An improved video fingerprinting attack on users of the Tor network

In today’s digital age, there is less and less doubt that companies, governments, and hackers track our online patterns and collect personal data. Thus, over 2 million users daily flock to the Tor network, which secures their online identities by encrypting their traffic. Although the Tor network is often considered secure, it is vulnerable to fingerprinting attacks that threaten users’ online privacy. Using machine learning, these attacks attempt to classify which web page the victim is visiting based on the page’s unique traffic patterns. Since video streaming makes up 80% of total downstream web traffic, we aim to explore how well this content can be fingerprinted in Tor. In this paper, we develop a new video fingerprinting model. Our model is based on a random forest classifier, a supervised machine learning algorithm that assembles decision trees for various samples and classifies based on their majority vote.
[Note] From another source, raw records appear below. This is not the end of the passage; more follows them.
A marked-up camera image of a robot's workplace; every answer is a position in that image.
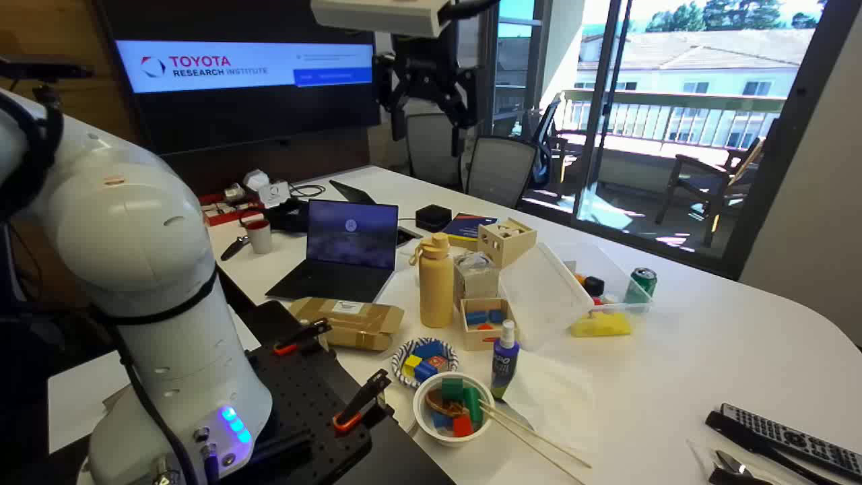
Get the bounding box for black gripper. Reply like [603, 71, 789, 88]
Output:
[371, 33, 481, 142]

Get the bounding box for light wooden chopstick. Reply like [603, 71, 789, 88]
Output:
[482, 405, 596, 471]
[486, 413, 587, 485]

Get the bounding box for white bowl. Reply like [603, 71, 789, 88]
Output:
[410, 370, 498, 448]

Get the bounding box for grey office chair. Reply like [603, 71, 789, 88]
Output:
[402, 96, 467, 188]
[467, 131, 538, 209]

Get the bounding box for black flat device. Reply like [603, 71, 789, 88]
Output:
[326, 178, 384, 208]

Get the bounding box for black round device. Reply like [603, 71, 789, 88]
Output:
[413, 203, 456, 235]

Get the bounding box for blue flat book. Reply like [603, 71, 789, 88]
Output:
[441, 209, 498, 243]

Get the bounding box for open black laptop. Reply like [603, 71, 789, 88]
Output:
[264, 197, 402, 304]

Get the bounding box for crumpled white cloth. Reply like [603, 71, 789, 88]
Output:
[239, 168, 296, 212]

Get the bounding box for black pouch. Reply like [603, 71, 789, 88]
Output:
[268, 197, 312, 238]

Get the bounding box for mustard yellow bottle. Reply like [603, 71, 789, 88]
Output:
[419, 232, 459, 332]

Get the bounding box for white cup with red lid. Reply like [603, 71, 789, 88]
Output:
[239, 212, 274, 255]

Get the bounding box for clear plastic bin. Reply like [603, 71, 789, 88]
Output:
[497, 239, 662, 354]

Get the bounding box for red flat box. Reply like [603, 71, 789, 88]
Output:
[200, 197, 264, 226]

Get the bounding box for open box with coloured blocks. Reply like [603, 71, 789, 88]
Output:
[459, 294, 518, 350]

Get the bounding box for flat brown cardboard box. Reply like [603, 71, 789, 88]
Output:
[291, 297, 408, 356]

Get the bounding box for black marker pen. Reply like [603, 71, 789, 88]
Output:
[219, 235, 253, 263]

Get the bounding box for balcony railing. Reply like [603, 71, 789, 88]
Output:
[556, 87, 792, 157]

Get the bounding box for black and red toy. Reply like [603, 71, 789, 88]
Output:
[576, 273, 608, 302]

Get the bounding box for small blue toy block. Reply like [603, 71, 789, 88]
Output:
[413, 340, 452, 378]

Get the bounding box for blue patterned paper plate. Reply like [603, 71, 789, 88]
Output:
[392, 337, 460, 390]

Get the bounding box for green drink can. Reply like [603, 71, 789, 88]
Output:
[623, 263, 660, 308]

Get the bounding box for green cube block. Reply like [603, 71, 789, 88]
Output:
[437, 375, 472, 410]

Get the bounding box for dark wooden balcony chair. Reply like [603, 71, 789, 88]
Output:
[654, 137, 769, 251]

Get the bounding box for green bar block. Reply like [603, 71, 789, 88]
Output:
[456, 385, 489, 426]

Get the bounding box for white paper sheet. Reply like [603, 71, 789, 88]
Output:
[498, 344, 600, 453]

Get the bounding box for dark metal utensil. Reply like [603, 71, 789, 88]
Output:
[708, 448, 777, 485]

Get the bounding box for black remote control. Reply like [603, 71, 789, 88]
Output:
[703, 402, 862, 485]

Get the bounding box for wall monitor with Toyota logo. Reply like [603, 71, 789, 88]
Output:
[91, 0, 386, 161]

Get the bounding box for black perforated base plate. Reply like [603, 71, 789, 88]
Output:
[214, 298, 402, 485]

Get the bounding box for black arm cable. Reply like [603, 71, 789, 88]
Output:
[0, 84, 203, 485]

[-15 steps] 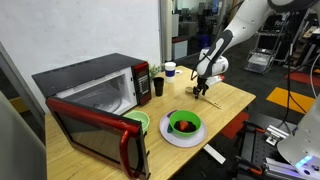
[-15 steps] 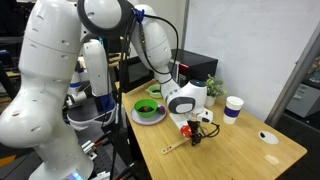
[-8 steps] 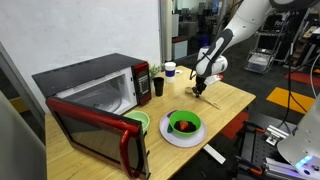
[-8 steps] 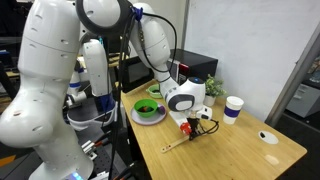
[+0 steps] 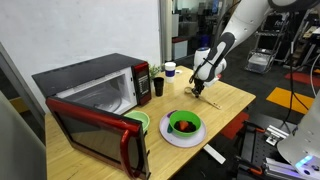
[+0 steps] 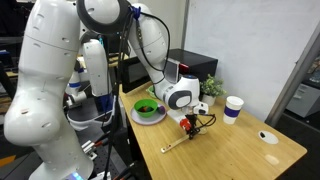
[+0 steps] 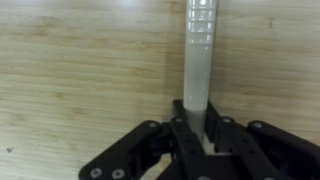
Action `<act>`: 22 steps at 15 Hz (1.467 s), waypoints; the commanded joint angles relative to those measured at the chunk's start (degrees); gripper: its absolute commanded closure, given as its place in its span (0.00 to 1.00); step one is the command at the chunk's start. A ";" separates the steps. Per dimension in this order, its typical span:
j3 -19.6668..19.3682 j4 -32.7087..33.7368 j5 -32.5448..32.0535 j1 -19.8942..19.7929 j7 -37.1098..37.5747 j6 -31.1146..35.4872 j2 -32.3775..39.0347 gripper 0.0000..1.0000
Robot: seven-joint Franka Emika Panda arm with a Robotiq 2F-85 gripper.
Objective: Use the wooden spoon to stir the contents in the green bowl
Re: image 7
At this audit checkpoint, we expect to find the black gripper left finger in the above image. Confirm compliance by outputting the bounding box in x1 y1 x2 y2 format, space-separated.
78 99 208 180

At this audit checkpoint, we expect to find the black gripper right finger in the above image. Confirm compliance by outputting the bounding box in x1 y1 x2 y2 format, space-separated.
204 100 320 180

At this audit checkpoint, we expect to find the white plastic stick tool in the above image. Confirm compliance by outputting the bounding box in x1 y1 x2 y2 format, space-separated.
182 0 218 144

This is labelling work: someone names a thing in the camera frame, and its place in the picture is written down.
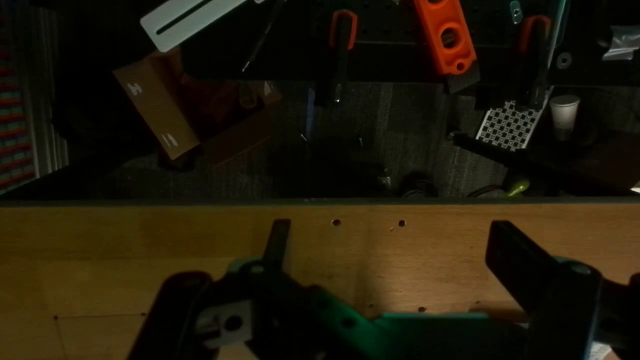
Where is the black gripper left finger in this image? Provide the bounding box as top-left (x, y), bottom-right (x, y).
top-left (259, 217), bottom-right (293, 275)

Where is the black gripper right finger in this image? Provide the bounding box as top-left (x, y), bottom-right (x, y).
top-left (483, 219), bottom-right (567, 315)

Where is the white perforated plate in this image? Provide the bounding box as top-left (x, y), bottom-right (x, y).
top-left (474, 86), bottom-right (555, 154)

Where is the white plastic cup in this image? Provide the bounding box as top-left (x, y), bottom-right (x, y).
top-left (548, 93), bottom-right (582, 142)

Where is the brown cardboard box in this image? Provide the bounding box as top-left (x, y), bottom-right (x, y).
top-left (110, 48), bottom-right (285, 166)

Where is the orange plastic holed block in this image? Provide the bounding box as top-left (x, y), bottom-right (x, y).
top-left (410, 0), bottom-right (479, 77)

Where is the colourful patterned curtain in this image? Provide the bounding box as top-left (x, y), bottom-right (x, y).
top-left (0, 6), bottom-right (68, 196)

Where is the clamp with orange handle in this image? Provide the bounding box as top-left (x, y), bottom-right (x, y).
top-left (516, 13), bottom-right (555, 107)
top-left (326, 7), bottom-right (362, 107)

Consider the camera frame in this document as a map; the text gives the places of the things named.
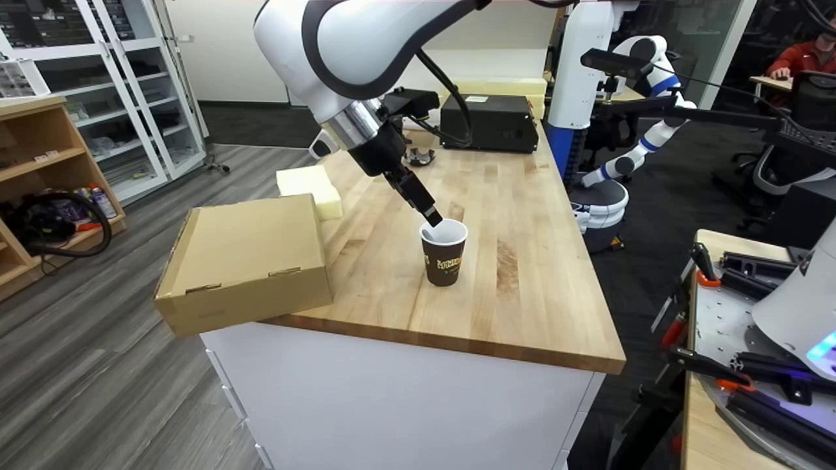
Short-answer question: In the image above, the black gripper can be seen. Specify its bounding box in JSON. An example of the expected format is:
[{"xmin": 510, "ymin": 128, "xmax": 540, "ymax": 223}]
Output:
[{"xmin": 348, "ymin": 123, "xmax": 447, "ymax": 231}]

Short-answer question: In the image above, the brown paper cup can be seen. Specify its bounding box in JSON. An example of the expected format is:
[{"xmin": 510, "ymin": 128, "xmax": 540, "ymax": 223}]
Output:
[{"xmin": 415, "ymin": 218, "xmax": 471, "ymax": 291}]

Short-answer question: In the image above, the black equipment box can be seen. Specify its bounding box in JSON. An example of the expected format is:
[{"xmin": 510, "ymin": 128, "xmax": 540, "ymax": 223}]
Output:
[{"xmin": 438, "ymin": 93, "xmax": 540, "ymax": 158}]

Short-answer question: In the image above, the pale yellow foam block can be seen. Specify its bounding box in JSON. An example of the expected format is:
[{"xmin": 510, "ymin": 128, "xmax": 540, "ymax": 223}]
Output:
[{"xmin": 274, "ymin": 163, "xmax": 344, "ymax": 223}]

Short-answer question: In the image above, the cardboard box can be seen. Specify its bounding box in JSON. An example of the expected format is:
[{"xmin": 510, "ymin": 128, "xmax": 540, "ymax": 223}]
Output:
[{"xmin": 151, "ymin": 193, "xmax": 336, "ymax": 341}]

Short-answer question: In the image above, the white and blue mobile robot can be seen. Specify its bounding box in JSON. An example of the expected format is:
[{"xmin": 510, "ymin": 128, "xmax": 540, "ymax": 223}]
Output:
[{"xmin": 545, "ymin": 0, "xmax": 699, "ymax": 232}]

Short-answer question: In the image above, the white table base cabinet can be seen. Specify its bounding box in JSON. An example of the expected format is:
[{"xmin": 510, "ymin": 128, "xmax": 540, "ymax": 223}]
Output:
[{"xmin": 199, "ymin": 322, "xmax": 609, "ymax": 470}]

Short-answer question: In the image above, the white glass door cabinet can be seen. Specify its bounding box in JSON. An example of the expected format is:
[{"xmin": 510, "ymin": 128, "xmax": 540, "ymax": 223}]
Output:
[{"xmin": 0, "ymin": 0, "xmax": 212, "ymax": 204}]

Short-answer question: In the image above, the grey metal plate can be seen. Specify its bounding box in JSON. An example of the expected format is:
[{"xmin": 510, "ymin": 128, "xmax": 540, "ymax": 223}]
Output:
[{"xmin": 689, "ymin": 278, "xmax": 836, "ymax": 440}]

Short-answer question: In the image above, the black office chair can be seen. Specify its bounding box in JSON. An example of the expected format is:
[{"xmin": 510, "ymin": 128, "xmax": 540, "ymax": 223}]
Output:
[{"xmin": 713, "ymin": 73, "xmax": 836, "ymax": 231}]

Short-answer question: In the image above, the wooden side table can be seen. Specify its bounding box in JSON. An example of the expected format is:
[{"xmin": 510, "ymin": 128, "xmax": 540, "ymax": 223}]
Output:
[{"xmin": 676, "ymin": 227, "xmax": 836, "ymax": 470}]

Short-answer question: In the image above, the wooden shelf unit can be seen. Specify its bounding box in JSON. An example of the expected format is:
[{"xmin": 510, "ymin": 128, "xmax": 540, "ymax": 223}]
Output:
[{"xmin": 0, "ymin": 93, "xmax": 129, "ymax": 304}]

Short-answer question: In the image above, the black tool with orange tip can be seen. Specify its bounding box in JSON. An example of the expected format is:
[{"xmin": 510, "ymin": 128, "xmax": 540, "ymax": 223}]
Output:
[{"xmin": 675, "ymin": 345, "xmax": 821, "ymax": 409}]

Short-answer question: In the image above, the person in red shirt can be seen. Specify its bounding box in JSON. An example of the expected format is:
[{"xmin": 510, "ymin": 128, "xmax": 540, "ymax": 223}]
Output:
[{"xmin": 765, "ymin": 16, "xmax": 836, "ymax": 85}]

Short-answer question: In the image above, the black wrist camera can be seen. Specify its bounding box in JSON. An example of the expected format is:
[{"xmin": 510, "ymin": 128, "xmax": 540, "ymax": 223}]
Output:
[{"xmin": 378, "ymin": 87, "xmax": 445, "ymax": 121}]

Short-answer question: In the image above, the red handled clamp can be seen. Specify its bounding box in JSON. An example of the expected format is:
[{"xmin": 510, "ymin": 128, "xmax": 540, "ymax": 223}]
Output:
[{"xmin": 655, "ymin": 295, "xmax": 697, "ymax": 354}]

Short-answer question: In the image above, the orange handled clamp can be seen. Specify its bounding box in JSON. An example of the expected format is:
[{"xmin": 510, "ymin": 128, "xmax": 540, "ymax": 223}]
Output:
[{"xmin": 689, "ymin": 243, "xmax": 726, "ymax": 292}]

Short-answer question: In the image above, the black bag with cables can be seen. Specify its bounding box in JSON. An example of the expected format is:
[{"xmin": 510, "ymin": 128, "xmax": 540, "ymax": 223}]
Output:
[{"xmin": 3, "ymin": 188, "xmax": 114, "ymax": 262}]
Our model uses 247 features from video traces to exploit the burst patterns present in video traffic that are unique to each video. Our model is able to distinguish which one of the 50 videos a user is hypothetically watching on the Tor network with 85% accuracy, which outperforms the state-of-the-art, Deep Fingerprinting model’s accuracy of 55%. This demonstrates that video fingerprinting poses a serious threat to the privacy of Tor users. Our model performs better as it is adjusted to consider the bursts that are streamed from video traffic’s DASH protocol.